[Problem] Go line by line through the records below. Copy whichever lines contain the string "white".

[Information given]
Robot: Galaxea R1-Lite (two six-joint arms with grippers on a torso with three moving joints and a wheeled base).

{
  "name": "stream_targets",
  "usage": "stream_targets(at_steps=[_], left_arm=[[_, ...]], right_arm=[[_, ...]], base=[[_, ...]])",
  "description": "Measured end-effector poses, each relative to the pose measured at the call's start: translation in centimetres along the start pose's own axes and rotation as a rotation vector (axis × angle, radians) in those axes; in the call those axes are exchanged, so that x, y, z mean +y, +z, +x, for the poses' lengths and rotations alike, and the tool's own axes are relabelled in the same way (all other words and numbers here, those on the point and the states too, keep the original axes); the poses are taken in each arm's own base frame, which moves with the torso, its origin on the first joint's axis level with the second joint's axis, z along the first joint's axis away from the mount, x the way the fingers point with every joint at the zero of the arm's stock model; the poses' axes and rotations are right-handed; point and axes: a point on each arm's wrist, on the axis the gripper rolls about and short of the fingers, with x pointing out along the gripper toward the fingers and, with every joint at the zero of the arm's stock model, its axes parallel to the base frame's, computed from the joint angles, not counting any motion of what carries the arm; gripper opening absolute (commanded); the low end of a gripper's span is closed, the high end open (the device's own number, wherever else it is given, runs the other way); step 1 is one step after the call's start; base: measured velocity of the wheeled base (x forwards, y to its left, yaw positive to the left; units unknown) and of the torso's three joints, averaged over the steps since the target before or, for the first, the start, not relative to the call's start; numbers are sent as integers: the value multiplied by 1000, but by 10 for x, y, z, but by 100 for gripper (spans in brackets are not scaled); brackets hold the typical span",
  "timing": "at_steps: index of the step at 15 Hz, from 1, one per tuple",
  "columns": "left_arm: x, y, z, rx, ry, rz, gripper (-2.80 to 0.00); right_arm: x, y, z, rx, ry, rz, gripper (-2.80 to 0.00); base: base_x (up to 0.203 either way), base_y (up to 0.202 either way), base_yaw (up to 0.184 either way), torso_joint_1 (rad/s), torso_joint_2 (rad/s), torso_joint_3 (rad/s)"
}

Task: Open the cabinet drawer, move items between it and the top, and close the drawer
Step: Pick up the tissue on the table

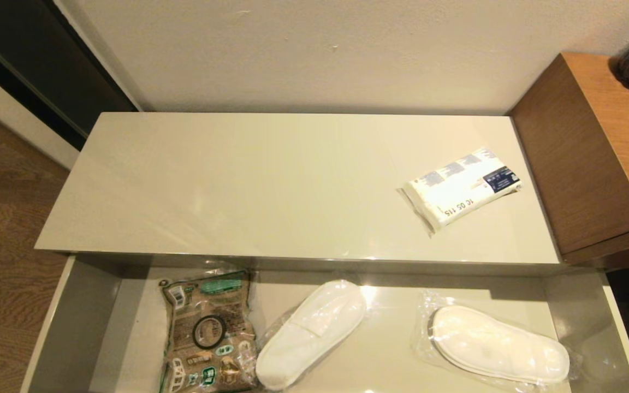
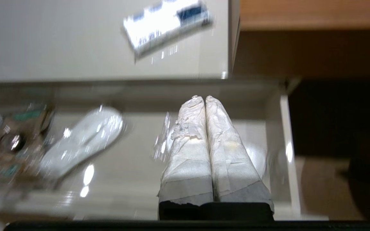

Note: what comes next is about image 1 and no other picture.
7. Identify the black tape roll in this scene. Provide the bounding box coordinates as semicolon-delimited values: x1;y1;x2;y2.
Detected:
192;315;227;350

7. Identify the beige drawer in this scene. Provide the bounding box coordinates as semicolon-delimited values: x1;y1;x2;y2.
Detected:
20;254;629;393

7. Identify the white tissue pack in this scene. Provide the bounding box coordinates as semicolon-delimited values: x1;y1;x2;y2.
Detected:
399;146;524;235

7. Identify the brown snack bag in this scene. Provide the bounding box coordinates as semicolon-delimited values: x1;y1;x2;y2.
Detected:
159;270;269;393

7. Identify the brown wooden side cabinet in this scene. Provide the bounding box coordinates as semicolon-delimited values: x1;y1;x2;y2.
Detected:
511;51;629;268

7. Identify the dark door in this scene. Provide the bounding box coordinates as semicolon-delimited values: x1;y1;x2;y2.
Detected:
0;0;139;149

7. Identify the white slipper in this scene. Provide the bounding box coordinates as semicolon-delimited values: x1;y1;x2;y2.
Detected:
256;279;370;391
412;289;583;391

[Completed exercise]
7. Identify the white tissue pack in this scene. Provide the bounding box coordinates as semicolon-delimited values: x1;y1;x2;y2.
7. Identify the white slipper in this scene. Provide the bounding box coordinates as semicolon-delimited values: x1;y1;x2;y2.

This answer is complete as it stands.